> _Task objective_: Read through the lines below for the string "image" and copy each one that has it.

START Listed entries

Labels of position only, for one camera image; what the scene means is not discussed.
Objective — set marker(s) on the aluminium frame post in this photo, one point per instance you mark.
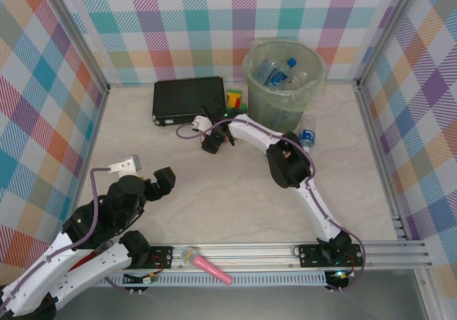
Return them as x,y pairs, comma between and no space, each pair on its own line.
71,30
392,27

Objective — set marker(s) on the aluminium frame floor rail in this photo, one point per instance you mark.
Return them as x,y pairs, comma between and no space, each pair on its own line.
101,102
379,155

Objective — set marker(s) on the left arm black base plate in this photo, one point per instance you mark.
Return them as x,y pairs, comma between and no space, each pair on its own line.
162,255

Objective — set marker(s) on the red yellow juice carton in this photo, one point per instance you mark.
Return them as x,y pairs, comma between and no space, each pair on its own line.
285,154

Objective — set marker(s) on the pink toy microphone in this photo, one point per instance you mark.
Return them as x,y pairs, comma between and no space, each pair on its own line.
210,268

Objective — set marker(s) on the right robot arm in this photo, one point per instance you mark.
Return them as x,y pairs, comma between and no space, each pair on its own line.
289,166

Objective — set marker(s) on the clear bottle pale blue label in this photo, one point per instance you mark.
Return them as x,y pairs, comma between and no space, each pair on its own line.
265,69

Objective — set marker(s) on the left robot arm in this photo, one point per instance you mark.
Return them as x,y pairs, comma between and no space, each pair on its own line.
89,266

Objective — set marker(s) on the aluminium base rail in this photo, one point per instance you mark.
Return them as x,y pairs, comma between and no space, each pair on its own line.
250,259

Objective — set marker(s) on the clear bottle dark blue label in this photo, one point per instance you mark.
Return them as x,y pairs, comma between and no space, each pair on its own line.
277,77

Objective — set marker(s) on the small bottle blue label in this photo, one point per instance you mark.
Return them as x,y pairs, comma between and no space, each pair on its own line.
307,136

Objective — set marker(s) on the mesh waste bin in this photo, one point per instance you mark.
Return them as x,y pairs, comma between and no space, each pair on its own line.
271,114

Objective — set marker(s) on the small circuit board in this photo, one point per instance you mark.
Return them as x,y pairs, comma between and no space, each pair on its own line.
148,280
339,274

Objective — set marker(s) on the colourful toy block stack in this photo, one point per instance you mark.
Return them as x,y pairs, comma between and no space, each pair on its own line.
233,98

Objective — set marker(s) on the black hard case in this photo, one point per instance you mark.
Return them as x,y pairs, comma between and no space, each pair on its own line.
185,98

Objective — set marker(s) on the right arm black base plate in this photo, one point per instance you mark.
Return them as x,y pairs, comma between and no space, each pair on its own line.
308,255

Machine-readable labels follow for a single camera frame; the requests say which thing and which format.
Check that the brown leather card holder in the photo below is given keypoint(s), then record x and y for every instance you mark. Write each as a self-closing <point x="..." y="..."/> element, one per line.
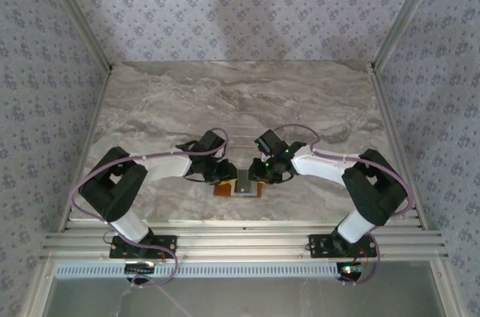
<point x="225" y="192"/>

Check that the transparent plastic card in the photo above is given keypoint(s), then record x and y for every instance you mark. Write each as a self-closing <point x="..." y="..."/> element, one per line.
<point x="243" y="137"/>

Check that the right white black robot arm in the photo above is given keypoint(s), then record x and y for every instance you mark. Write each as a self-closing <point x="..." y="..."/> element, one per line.
<point x="318" y="167"/>

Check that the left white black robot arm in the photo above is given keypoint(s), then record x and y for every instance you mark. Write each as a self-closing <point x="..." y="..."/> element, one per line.
<point x="168" y="167"/>

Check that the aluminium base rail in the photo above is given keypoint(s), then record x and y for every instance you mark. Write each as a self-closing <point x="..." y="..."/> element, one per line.
<point x="243" y="242"/>

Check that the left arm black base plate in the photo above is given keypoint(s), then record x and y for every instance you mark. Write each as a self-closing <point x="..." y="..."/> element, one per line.
<point x="167" y="244"/>

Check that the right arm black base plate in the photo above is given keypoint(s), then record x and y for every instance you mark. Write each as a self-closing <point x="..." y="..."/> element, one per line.
<point x="317" y="246"/>

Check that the aluminium side rail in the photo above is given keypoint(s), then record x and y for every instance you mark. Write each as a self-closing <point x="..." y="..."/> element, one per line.
<point x="392" y="126"/>
<point x="91" y="126"/>

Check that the aluminium corner post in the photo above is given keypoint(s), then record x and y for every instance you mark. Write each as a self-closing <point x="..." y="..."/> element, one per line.
<point x="85" y="21"/>
<point x="399" y="21"/>

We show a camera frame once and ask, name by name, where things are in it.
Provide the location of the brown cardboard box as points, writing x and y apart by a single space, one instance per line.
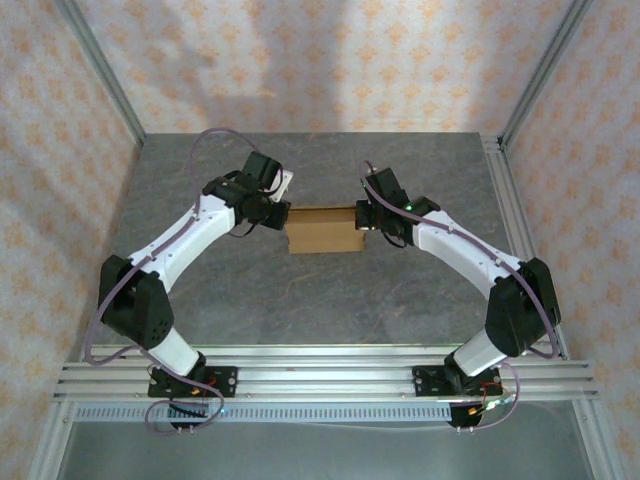
325 230

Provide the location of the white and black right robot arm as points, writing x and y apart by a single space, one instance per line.
450 245

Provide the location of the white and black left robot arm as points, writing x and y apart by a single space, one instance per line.
185 240

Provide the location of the aluminium side rail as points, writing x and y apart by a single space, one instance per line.
510 200

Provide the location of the aluminium left frame post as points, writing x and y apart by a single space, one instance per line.
100 70

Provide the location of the aluminium frame post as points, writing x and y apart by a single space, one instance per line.
100 70
545 65

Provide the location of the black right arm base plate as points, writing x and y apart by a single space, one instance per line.
425 380

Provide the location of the aluminium front rail frame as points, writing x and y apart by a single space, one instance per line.
325 375

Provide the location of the aluminium right frame post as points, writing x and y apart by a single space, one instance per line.
545 65

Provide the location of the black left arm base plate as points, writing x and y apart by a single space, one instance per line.
225 382

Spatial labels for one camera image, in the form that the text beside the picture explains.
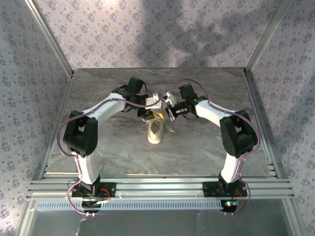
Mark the black left control board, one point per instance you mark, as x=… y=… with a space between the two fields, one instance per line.
x=89 y=204

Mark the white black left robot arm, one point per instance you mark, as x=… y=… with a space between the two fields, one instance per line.
x=81 y=135

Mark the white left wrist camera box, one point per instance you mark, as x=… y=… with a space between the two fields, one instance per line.
x=154 y=102

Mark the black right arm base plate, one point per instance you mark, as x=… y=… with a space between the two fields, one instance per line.
x=209 y=189

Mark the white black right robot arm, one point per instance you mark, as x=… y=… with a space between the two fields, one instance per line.
x=238 y=134

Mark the black control board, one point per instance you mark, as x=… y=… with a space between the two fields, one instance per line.
x=230 y=206
x=89 y=204

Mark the aluminium mounting rail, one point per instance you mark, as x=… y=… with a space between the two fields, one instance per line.
x=160 y=188

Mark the grey metal panel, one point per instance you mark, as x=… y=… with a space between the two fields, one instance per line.
x=160 y=223

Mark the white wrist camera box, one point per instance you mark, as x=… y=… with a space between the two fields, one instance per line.
x=170 y=98
x=154 y=102

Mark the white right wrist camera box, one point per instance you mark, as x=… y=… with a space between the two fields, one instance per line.
x=170 y=98

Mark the black right control board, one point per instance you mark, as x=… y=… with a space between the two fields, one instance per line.
x=230 y=206

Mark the white canvas shoe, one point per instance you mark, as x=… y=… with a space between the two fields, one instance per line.
x=155 y=135

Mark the aluminium frame post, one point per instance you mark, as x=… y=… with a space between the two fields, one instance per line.
x=49 y=37
x=268 y=34

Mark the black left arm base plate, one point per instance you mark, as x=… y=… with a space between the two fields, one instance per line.
x=110 y=189

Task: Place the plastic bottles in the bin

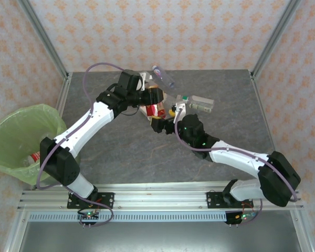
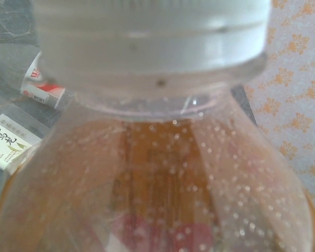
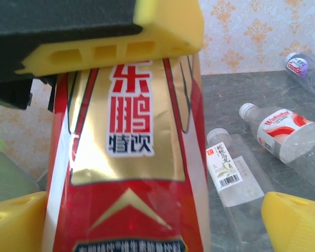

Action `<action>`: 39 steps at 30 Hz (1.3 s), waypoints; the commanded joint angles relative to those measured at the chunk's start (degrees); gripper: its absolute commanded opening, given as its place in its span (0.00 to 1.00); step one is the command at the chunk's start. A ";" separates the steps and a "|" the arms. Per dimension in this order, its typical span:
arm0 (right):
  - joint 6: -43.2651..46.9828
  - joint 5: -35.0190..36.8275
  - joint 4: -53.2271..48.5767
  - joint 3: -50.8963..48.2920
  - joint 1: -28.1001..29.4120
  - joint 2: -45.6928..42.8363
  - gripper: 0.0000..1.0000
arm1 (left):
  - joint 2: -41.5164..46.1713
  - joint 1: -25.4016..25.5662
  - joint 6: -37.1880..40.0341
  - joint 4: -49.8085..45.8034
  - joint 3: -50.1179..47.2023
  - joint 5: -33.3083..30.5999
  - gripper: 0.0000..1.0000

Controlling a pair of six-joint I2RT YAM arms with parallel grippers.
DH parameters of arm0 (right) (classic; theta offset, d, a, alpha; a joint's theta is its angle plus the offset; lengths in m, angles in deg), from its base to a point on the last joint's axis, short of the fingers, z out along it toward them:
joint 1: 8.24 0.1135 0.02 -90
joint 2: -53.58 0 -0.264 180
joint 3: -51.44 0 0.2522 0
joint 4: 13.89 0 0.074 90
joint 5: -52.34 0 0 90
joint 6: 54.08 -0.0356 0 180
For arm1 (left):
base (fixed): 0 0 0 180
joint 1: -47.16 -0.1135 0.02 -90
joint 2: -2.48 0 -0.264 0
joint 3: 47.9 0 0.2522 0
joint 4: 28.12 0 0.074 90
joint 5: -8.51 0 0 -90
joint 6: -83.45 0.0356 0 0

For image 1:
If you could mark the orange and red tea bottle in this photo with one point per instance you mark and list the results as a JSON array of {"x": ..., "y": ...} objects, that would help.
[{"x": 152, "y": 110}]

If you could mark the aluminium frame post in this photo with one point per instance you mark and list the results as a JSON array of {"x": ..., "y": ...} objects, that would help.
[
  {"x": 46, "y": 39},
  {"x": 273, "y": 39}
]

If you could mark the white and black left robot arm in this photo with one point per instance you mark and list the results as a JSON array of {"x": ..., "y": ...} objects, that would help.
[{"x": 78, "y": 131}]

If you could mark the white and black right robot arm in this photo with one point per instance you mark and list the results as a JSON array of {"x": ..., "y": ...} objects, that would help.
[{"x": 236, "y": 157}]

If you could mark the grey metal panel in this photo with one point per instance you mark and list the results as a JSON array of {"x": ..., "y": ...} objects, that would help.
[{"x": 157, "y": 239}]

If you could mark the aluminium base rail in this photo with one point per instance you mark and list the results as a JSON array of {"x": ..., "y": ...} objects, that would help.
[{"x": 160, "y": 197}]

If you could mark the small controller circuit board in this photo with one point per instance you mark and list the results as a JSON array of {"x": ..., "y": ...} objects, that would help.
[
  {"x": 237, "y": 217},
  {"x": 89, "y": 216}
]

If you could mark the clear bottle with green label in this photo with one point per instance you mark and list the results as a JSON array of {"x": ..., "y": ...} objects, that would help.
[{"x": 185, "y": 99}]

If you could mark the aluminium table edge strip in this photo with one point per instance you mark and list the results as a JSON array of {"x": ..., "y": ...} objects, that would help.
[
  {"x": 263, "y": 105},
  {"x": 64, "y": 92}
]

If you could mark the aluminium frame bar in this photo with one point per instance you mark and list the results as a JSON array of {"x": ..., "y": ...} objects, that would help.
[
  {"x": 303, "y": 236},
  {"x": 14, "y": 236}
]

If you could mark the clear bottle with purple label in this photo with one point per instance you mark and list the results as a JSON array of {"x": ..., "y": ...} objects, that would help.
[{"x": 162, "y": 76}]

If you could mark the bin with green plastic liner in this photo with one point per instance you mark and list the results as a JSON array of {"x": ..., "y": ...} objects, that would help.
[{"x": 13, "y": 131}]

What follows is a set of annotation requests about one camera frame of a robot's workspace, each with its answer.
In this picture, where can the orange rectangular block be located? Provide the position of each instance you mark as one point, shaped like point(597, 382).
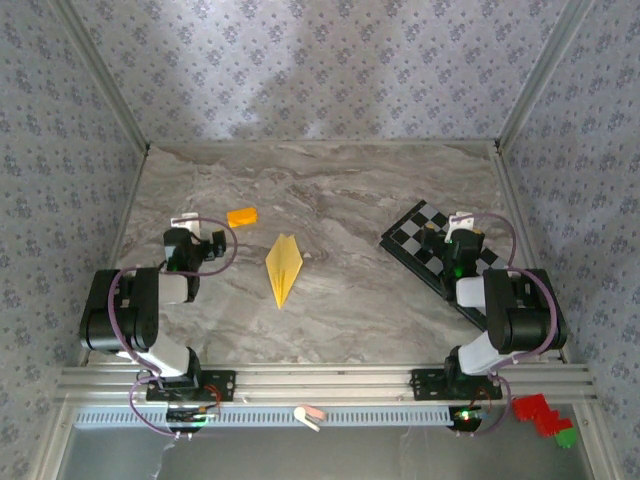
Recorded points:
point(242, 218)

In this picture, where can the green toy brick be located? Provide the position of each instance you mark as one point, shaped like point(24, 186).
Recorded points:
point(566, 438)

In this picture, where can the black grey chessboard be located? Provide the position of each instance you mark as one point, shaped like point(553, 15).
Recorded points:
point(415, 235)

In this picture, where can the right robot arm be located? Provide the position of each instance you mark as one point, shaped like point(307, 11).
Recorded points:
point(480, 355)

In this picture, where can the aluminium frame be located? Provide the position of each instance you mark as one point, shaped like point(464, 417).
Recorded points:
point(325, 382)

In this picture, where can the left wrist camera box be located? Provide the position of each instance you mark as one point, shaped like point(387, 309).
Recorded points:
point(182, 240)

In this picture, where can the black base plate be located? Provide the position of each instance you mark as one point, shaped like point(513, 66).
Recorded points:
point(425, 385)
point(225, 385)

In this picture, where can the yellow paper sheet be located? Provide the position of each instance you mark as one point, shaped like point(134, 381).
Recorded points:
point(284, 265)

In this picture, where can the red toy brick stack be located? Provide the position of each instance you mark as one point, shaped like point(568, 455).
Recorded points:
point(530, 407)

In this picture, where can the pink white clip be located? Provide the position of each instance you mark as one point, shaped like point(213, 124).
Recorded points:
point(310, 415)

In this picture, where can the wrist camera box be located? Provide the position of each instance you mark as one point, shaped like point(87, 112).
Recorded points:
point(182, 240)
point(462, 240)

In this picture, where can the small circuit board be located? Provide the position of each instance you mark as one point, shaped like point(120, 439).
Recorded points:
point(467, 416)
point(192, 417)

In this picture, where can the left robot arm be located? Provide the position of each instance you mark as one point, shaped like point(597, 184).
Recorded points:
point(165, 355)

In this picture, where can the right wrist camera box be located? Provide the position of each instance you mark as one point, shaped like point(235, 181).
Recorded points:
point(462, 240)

END Listed entries

> _Result below_:
Labels of position only, for one camera image; what the scene means is not discussed.
Spatial labels for one camera image, in the form that the text beside the picture explains.
For image 1:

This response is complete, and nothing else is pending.